WHAT IS BEING ASKED: When you reach the line with "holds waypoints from" in the data below, begin printing lines exactly, and stop once the line with "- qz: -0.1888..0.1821" has been printed.

[DATA EXTRACT — start]

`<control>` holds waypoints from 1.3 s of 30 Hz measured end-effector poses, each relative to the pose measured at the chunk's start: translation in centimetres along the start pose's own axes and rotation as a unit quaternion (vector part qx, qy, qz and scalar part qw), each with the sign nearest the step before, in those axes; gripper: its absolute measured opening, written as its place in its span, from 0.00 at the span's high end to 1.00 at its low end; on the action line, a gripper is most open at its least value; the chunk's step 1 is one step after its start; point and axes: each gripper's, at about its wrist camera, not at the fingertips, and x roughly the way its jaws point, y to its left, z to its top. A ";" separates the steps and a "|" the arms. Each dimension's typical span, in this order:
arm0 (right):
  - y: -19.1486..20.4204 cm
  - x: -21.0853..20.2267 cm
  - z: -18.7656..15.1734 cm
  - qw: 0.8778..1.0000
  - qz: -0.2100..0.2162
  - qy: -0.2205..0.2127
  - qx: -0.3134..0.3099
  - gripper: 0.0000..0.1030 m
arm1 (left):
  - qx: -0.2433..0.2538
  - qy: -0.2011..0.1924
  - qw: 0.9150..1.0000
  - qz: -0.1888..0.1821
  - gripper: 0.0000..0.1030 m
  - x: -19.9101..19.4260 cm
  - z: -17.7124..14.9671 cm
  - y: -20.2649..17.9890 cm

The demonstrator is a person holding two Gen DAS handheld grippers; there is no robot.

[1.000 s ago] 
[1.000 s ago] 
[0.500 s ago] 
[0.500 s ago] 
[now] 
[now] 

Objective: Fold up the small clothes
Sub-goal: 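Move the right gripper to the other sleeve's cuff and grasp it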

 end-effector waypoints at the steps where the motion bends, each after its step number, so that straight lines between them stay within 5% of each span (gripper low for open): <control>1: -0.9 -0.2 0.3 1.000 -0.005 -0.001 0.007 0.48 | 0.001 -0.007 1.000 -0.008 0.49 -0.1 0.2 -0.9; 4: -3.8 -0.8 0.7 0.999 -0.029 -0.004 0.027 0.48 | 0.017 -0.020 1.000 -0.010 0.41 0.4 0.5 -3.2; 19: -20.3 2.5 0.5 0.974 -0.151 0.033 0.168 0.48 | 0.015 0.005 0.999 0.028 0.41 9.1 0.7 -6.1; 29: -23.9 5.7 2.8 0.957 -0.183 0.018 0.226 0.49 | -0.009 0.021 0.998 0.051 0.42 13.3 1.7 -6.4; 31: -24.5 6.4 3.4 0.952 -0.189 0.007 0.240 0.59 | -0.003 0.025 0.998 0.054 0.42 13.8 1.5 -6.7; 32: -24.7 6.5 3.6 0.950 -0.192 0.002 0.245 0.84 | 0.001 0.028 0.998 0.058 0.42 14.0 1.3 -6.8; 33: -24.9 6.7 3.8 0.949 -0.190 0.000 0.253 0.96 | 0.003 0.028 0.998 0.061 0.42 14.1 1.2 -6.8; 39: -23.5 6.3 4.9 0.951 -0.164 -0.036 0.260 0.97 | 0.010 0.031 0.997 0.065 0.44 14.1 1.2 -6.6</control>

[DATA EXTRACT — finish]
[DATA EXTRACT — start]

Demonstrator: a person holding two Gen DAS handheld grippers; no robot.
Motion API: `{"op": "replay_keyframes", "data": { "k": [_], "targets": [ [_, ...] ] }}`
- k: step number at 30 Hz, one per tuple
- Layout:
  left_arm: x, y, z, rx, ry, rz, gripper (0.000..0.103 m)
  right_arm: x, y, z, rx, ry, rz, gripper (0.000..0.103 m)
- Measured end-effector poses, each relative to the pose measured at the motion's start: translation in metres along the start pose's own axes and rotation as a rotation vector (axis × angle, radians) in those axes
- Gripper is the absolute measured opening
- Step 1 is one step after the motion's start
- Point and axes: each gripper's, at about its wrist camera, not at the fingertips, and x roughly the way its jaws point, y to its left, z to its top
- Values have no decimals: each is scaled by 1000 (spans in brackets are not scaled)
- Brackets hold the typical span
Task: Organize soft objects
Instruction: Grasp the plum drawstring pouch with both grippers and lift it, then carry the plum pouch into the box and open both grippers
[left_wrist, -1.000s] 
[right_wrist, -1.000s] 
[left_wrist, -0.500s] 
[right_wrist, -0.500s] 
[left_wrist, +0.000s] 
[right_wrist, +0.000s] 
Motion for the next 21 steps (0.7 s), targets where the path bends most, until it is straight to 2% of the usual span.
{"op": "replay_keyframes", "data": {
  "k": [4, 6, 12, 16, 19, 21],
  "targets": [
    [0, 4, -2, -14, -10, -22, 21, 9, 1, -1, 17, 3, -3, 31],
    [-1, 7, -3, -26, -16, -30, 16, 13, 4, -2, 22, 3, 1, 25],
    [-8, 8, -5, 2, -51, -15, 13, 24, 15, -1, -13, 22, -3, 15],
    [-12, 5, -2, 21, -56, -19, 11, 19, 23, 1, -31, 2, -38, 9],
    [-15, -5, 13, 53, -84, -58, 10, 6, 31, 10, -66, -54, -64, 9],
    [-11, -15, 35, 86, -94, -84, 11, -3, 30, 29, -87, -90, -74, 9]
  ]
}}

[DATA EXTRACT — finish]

RESULT OF THIS TASK:
`<control>` holds waypoints from 1.3 s of 30 Hz measured end-effector poses, each relative to the pose measured at the chunk's start: translation in centimetres along the start pose's own axes and rotation as a unit quaternion (vector part qx, qy, qz and scalar part qw), each with the sign nearest the step before, in those axes; gripper: its absolute measured opening, written as its place in its span, from 0.00 at the span's high end to 1.00 at its low end; on the action line, a gripper is most open at its least value; the chunk's step 1 is one step after its start; point and axes: each gripper's, at about its wrist camera, not at the fingertips, and x roughly the way its jaws point, y to its left, z to its top. A ";" separates the steps and a "|" the arms. Each dimension's typical span, in this order:
arm0 (right):
  - y: -19.1486..20.4204 cm
  - x: -21.0853..20.2267 cm
  - z: -18.7656..15.1734 cm
  - qw: 0.8778..1.0000
  - qz: -0.2100..0.2162
  - qy: -0.2205..0.2127
  - qx: -0.3134..0.3099
  - gripper: 0.0000..0.1030 m
arm1 (left):
  - qx: -0.2433..0.2538
  - qy: -0.2011..0.1924
  - qw: 0.9150..1.0000
  - qz: -0.1888..0.1821

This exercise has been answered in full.